Directions: Each line of the data below that carries the word "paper" needs to be copied.

[Task material]

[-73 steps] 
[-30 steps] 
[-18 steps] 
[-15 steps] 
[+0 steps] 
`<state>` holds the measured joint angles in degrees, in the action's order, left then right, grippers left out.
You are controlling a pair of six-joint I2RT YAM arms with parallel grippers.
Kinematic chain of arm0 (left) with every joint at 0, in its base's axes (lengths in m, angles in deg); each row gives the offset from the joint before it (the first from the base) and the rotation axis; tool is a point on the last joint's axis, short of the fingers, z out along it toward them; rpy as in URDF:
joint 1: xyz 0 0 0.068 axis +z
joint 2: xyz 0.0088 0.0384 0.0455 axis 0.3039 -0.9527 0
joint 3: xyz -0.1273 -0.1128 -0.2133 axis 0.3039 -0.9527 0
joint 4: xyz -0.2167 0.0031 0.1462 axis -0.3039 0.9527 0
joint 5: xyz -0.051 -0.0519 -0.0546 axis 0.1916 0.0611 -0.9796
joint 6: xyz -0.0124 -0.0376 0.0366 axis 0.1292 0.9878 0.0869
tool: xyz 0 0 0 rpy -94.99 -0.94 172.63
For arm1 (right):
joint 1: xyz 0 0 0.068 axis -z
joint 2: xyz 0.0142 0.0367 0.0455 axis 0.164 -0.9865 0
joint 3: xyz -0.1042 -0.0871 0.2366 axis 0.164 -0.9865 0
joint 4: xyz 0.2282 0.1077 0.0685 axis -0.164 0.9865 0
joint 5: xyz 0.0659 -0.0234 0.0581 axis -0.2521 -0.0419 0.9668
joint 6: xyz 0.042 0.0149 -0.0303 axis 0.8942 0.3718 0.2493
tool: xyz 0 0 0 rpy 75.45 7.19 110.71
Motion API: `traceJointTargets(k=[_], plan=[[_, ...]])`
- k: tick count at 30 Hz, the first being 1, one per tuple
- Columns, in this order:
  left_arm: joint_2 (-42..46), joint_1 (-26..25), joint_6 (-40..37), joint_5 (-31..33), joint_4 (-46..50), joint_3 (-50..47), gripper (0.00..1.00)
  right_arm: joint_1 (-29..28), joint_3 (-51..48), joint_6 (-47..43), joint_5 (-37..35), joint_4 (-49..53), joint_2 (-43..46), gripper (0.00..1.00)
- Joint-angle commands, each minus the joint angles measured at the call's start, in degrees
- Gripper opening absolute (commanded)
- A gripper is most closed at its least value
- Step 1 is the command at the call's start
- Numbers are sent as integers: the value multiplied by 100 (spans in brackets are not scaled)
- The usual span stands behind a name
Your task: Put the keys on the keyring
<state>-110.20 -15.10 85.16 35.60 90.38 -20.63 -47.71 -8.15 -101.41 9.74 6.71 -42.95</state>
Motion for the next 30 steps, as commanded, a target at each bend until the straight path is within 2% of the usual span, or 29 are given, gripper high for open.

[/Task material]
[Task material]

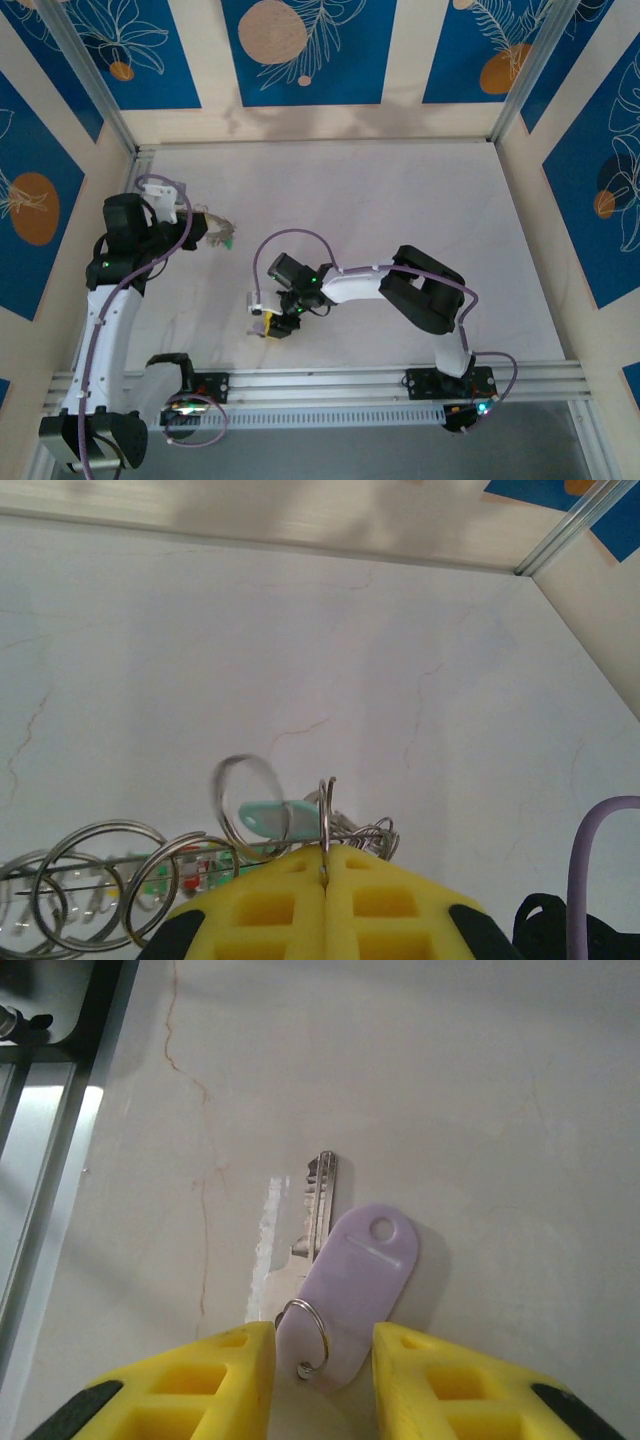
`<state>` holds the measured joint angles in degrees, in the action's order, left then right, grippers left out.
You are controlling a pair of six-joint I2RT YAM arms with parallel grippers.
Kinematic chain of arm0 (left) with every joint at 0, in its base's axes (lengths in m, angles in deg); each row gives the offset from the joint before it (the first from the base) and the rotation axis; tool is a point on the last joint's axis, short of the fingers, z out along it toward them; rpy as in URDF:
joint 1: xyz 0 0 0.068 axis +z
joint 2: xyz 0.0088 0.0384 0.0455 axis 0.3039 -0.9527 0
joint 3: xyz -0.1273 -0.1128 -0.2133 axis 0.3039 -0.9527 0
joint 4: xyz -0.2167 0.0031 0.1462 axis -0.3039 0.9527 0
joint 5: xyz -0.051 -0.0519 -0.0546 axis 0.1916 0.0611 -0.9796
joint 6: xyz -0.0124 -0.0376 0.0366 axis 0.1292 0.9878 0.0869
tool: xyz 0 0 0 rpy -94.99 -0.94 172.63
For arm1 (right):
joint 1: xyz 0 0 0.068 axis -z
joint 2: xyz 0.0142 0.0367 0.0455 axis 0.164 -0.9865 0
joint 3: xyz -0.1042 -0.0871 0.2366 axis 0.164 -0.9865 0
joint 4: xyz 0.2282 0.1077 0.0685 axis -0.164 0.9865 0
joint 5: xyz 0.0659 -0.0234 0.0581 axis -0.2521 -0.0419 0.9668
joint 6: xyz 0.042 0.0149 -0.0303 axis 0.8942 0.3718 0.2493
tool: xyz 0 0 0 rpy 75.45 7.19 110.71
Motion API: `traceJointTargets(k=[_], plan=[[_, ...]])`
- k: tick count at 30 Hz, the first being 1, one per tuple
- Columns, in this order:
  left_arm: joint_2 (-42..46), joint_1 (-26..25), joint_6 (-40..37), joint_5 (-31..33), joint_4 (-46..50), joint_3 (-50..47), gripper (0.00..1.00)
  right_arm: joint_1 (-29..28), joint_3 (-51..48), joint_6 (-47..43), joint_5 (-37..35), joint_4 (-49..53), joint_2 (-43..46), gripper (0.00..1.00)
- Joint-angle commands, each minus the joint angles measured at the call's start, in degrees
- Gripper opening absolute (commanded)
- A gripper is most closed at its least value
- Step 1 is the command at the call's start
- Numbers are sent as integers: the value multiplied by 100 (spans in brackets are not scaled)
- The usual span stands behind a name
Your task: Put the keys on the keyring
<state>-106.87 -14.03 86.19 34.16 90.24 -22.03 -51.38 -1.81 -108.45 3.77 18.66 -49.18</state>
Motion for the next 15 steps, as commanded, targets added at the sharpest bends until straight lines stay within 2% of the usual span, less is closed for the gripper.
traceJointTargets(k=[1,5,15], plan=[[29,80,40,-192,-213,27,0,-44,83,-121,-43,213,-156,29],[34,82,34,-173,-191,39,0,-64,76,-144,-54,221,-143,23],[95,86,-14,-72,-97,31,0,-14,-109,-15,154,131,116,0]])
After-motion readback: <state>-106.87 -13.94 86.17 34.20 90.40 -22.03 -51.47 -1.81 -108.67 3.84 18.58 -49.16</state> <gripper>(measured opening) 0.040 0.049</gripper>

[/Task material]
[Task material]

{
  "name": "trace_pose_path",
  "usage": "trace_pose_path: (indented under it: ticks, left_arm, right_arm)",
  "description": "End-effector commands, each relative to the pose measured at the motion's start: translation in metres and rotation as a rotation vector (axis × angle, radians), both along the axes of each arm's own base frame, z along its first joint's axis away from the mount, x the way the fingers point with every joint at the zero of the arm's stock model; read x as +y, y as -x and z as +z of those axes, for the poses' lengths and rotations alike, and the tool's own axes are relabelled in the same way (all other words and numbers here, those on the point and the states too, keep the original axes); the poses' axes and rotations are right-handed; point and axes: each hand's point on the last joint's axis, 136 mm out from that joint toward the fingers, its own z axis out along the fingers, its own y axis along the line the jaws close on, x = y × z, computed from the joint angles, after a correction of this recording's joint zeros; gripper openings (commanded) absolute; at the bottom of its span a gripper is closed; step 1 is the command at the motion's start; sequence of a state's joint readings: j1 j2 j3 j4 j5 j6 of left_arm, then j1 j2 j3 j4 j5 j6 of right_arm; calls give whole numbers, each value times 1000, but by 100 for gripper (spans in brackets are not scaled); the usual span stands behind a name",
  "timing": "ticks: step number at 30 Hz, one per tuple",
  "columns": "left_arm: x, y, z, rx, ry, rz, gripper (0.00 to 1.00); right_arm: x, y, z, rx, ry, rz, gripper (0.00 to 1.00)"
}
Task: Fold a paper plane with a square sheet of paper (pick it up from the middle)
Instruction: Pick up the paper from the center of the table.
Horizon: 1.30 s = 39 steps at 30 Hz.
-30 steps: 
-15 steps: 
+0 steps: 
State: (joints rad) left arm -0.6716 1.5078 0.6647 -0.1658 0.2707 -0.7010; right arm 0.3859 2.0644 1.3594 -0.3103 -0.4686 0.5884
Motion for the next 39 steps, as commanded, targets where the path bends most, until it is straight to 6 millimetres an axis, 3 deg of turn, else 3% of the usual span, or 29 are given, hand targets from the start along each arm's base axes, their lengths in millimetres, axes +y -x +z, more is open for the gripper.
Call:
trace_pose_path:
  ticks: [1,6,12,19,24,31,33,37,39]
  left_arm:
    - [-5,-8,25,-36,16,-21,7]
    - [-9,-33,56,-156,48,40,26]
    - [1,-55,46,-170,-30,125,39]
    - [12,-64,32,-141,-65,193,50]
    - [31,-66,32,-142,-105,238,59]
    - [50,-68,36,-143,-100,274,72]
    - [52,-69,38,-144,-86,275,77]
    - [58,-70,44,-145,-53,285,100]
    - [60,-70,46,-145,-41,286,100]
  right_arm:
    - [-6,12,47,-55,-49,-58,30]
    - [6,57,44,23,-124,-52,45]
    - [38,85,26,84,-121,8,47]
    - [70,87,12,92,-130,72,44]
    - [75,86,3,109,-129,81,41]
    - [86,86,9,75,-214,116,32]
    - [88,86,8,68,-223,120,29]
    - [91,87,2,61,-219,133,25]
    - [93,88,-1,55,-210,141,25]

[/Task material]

Your response:
Task: Fold a paper plane with a square sheet of paper (pick it up from the middle)
Instruction: Pick up the paper from the center of the table.

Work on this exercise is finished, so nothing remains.